> **What the task asks**
Whenever a line in the entries below contains "picture", copy that line.

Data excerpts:
+ + + + + + +
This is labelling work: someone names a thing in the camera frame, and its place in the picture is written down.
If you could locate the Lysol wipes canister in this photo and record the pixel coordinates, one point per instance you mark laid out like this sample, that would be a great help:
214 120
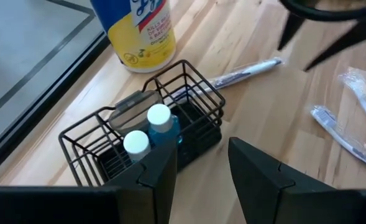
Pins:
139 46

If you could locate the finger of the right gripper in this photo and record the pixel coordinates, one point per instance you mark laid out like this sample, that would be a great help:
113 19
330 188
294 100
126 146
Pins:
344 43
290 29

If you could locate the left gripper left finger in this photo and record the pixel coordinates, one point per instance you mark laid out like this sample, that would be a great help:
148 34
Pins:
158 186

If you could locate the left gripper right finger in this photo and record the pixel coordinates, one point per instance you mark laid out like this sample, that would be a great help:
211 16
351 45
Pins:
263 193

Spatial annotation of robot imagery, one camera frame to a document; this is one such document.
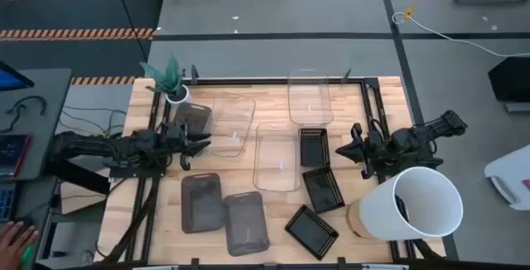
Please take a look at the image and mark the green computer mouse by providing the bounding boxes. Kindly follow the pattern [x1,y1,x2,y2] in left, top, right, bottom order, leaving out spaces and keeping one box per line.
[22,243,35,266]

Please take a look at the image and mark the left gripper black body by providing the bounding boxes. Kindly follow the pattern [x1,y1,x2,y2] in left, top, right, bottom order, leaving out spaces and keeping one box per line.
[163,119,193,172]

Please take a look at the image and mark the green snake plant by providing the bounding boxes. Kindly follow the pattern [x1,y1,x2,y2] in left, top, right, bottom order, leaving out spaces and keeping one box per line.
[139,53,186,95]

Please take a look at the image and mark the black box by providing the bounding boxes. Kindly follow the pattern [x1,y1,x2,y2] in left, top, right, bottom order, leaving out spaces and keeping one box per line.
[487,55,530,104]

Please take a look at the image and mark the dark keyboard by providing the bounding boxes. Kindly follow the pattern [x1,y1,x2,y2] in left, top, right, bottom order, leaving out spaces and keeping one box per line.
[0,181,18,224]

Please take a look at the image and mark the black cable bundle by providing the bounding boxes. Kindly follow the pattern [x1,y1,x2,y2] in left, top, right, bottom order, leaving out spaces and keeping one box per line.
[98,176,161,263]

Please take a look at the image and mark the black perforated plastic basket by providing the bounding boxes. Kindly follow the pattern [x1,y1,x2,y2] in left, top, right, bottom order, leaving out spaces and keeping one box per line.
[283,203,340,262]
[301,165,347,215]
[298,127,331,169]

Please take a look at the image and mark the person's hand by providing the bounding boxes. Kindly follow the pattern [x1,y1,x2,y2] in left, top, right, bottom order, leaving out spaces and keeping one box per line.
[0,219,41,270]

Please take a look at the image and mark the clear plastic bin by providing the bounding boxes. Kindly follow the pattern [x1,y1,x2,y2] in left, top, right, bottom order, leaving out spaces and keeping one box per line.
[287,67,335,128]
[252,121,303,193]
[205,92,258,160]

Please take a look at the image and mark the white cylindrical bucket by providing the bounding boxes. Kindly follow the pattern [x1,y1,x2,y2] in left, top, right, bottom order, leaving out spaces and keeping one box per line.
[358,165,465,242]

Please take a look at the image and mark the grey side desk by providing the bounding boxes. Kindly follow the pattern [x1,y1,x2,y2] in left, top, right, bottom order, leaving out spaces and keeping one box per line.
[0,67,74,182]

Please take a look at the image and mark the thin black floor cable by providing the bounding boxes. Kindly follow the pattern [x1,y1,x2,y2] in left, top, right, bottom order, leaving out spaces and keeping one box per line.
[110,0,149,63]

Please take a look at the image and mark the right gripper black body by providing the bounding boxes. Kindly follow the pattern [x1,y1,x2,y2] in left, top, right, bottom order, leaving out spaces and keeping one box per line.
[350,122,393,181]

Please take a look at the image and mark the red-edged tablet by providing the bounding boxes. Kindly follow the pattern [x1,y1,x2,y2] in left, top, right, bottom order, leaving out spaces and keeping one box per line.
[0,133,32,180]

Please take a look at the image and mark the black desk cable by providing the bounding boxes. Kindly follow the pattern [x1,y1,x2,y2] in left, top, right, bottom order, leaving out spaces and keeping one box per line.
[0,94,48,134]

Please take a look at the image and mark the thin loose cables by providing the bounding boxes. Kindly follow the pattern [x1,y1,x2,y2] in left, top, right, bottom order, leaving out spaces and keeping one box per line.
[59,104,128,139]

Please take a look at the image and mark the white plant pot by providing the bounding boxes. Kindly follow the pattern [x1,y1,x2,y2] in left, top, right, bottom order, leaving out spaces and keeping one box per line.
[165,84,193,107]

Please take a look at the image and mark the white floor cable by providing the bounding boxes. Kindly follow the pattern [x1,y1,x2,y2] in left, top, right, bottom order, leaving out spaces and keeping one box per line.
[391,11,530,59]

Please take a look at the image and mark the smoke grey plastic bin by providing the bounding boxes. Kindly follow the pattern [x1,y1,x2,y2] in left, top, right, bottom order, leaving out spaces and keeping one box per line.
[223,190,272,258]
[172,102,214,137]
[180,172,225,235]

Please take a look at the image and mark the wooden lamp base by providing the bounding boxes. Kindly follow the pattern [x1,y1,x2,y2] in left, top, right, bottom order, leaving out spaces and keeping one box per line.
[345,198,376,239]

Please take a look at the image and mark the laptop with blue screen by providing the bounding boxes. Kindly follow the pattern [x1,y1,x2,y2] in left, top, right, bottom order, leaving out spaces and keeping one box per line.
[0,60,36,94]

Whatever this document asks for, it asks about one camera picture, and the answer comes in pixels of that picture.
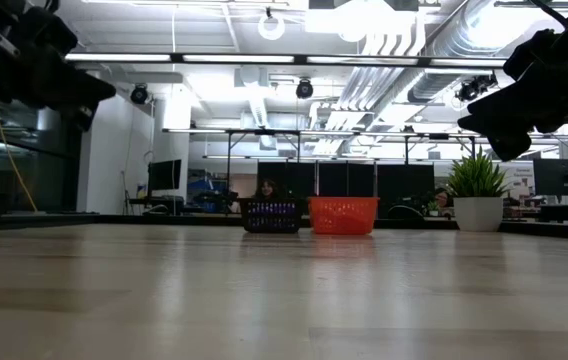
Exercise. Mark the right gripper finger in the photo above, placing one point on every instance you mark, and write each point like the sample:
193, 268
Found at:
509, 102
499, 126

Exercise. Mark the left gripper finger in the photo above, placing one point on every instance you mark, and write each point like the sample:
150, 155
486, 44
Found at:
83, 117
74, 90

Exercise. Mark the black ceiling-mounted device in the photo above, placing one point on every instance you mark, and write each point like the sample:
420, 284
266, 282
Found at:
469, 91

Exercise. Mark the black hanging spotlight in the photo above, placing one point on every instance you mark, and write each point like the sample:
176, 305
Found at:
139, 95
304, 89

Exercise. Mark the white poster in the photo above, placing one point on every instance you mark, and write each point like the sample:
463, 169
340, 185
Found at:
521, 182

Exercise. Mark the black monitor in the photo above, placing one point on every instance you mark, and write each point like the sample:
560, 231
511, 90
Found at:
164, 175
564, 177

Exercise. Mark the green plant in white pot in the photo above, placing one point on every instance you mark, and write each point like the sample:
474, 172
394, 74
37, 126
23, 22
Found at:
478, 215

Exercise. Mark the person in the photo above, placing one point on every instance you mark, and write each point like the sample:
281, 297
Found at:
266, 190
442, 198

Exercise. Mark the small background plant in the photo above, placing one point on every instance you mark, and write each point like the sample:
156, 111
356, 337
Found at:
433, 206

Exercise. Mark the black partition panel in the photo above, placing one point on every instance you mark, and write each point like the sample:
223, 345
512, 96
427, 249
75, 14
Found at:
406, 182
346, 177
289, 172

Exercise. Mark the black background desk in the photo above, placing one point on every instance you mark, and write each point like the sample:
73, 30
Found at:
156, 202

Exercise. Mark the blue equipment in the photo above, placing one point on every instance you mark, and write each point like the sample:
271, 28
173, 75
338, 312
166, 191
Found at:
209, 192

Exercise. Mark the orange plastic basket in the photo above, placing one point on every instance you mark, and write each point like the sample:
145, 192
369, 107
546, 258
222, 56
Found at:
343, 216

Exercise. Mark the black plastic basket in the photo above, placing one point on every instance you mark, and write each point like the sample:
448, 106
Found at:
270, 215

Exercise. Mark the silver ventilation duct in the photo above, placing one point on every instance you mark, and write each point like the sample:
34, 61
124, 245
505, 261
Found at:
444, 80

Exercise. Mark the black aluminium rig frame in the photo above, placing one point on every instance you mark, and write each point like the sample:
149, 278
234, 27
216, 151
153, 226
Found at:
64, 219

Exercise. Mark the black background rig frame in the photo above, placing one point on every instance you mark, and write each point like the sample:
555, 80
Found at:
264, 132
+ + + + + + +
> **Solution for this exercise**
This is labelling work: someone names a thing in the camera frame, and its place in the picture is written down.
Whatever this document asks for, it asks about one camera picture, and the answer comes in pixels of that picture.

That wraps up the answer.